- [TASK BRIEF]: Once the line containing "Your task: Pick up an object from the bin" is found in the records below, return it and each following line exactly, up to and including the line containing "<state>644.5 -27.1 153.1", and nothing else.

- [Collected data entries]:
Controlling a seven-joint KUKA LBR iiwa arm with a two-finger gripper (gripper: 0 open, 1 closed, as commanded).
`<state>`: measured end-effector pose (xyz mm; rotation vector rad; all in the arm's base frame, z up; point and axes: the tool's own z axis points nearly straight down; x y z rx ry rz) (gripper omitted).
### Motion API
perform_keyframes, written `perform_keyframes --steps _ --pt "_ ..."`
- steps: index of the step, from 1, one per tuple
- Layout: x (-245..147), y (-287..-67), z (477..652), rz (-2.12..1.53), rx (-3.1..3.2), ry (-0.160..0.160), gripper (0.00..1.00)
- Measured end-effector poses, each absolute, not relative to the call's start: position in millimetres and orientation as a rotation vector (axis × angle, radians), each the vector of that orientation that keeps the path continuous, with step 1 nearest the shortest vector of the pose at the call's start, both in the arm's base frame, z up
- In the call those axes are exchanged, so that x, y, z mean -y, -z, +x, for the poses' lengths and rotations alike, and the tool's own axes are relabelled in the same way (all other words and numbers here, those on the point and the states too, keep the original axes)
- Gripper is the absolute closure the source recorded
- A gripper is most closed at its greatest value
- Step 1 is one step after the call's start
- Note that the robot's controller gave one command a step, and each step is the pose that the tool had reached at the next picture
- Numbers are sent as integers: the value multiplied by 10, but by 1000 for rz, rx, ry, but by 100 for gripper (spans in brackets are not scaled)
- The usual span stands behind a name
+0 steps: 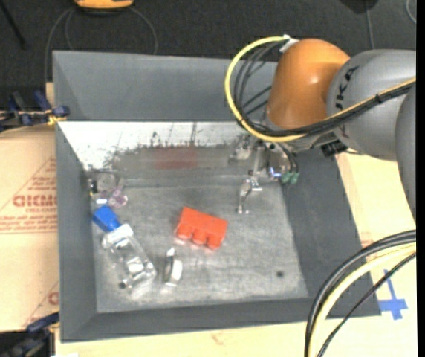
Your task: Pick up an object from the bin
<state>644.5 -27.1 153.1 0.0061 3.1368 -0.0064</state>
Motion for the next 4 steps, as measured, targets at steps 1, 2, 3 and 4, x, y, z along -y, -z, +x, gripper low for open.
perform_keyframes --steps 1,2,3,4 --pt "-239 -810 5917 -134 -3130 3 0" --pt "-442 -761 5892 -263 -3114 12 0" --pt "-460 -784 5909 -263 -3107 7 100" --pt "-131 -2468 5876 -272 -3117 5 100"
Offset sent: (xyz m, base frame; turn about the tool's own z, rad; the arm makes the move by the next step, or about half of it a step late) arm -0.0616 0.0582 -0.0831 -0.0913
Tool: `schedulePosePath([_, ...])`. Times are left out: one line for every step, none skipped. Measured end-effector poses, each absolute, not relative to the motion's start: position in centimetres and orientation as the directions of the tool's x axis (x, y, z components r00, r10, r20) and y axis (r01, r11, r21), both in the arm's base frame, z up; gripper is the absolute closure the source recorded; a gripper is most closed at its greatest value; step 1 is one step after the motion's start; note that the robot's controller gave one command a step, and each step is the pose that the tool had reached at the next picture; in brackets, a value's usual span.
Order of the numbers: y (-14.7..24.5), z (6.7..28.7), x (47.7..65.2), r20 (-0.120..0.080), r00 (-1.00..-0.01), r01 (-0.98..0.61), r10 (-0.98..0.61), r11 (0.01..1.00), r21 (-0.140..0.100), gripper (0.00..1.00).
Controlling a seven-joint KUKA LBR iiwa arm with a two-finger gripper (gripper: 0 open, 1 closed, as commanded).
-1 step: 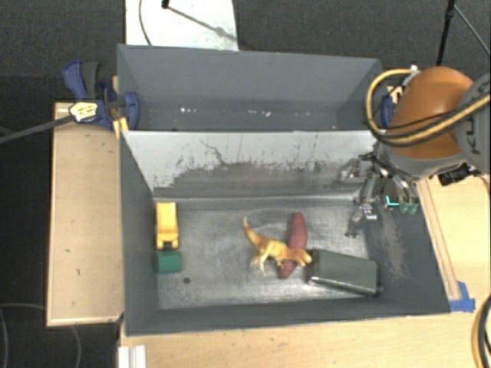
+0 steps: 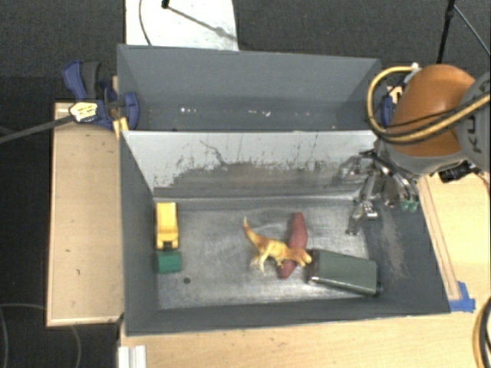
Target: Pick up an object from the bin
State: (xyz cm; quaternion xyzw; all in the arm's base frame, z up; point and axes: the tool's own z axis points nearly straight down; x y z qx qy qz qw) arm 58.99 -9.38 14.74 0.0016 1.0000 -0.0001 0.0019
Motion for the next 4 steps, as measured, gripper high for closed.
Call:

- [RESPONSE BOX]:
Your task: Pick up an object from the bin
<state>644.5 -27.1 153.1 0.0061 3.1368 -0.0064</state>

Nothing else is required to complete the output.